A young man with leukaemia underwent a bone marrow transplant, but his body rejected this treatment!
A young male in his 20s was suffering from acute myeloid leukaemia. His leukaemia was refractory to all treatment. Therefore, he underwent a stem-cell transplant from a mismatched, unrelated donor. Around three weeks after the transplantation, doctors diagnosed him with graft rejection; to be specific, grade 4 acute graft-versus-host disease (GVHD) involving the skin, digestive tract, and liver.
Then, around 1 month after the transplant he started having itching in his both eyes along with tearing.
Graft versus host disease (GVHD) is the immune response of the donor graft/organ against the recipient’s body. This happens when the immune cells (T-cells) of the donor organ attack the patient’s normal cells of the body. This can affect many organs of the body just as seen in this patient. Acute GVHD can affect the skin, liver and gastrointestinal tract. Patients may present with rashes, blistering, nausea, vomiting, diarrhoea, jaundice, dryness of mouth, eyes, and skin. The most difficult among these is the gastrointestinal reaction and it is the most common cause of GVHD-related mortality.
This reaction can be acute or chronic. The reaction can be mild, moderate or severe. It can be life-threatening too.
This patient received a diagnosis within 3 weeks of his transplant.
On examination, his vision was normal and so were the corneas. However, the doctors noticed pseudomembranes of the upper and lower conjunctivae. They removed the pseudomembranes of one eye.
Histopathological evaluation revealed fibrinous exudates, macrophages, and solitary granulocytes. However, there were no microorganisms.
This confirmed the diagnosis of grade 3 acute ocular GVHD. The doctors started the patient on topical prednisolone.
Acute ocular GVHD with pseudomembranes is a complication of stem-cell transplantation. Moreover, it has a poor prognosis.
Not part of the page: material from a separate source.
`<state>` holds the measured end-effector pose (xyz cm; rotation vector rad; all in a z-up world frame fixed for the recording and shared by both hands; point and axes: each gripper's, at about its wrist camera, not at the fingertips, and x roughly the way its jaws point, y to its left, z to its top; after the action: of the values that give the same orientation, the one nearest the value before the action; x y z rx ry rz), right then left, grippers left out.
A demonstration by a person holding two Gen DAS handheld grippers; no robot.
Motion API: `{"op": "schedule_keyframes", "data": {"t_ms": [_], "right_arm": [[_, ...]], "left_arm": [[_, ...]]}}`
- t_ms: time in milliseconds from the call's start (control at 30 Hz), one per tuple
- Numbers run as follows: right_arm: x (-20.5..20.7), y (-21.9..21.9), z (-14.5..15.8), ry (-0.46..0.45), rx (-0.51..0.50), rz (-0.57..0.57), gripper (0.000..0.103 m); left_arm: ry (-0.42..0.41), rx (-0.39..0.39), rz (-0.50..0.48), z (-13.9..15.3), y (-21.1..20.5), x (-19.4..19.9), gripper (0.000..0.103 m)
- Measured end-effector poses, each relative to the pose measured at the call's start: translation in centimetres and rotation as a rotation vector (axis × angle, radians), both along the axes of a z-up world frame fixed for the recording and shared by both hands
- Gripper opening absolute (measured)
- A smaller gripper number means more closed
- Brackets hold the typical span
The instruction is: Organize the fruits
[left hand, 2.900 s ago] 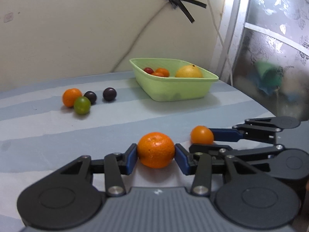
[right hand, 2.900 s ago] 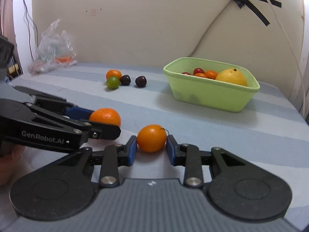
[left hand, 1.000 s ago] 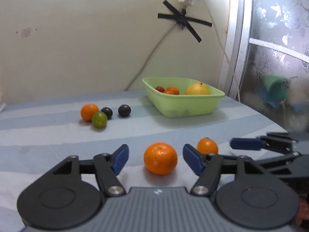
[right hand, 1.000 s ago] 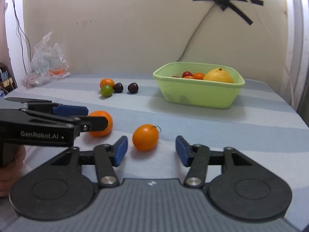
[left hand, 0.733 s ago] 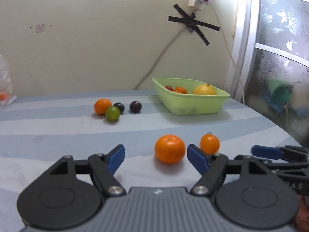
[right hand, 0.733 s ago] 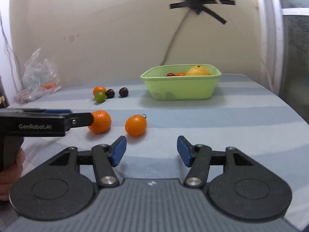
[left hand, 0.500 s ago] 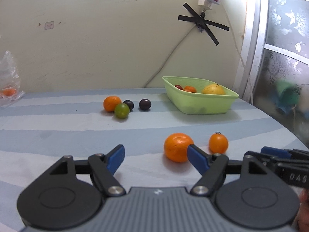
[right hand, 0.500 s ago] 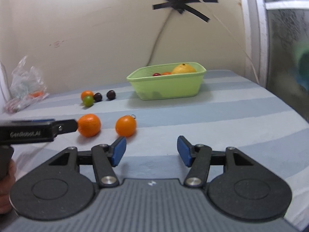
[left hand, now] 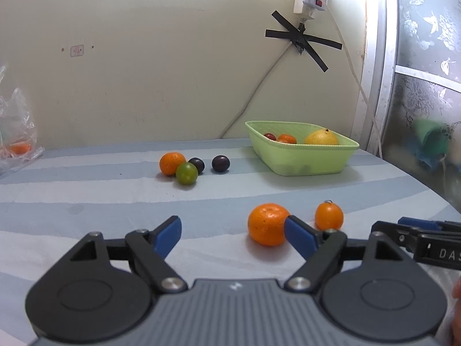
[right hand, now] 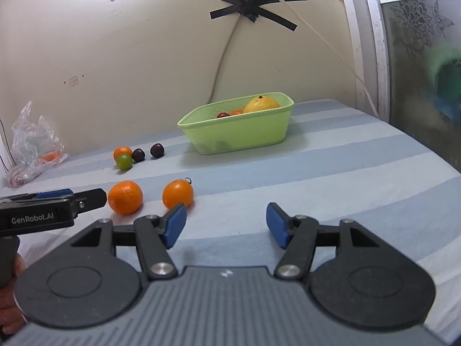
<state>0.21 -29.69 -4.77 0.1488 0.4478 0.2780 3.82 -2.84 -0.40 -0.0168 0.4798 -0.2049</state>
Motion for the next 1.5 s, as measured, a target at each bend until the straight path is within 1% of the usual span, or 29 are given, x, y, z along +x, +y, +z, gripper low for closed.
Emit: {"op": "schedule_keyframes", "data": {"t_ms": [400,867,1500], "right_arm": [[-0.15,0.02,0.01,-0.003,0.003,-0.007,0.064],[-0.21,0.05,-0.03,-0.004,0.002,-0.008,0.065],[-0.42,0.19,0.08,-0.012,0.005,-0.007,0.067]], "left_arm": [[-0.004,-0.005,0.001,-0.04,0.17,0.02,0.086],[-0.013,-0.014,0.018,0.06,0.22,-0.12,0.095],[-0.028,-0.014,0.016,0.05,0.06,-0.36,0.1]]}}
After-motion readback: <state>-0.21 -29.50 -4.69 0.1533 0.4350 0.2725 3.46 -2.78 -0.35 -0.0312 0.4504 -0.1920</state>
The main aim of management was to prevent conjunctival scarring. Therefore, the pseudomembranes on his eyes were regularly removed until they no longer appeared. This took around 3 weeks of treatment.
With glucocorticoids and immunosuppression, he achieved remission of acute GVHD.
However, 1 year later, he developed moderate chronic GVHD involving the skin, mouth, eyes, and fascia.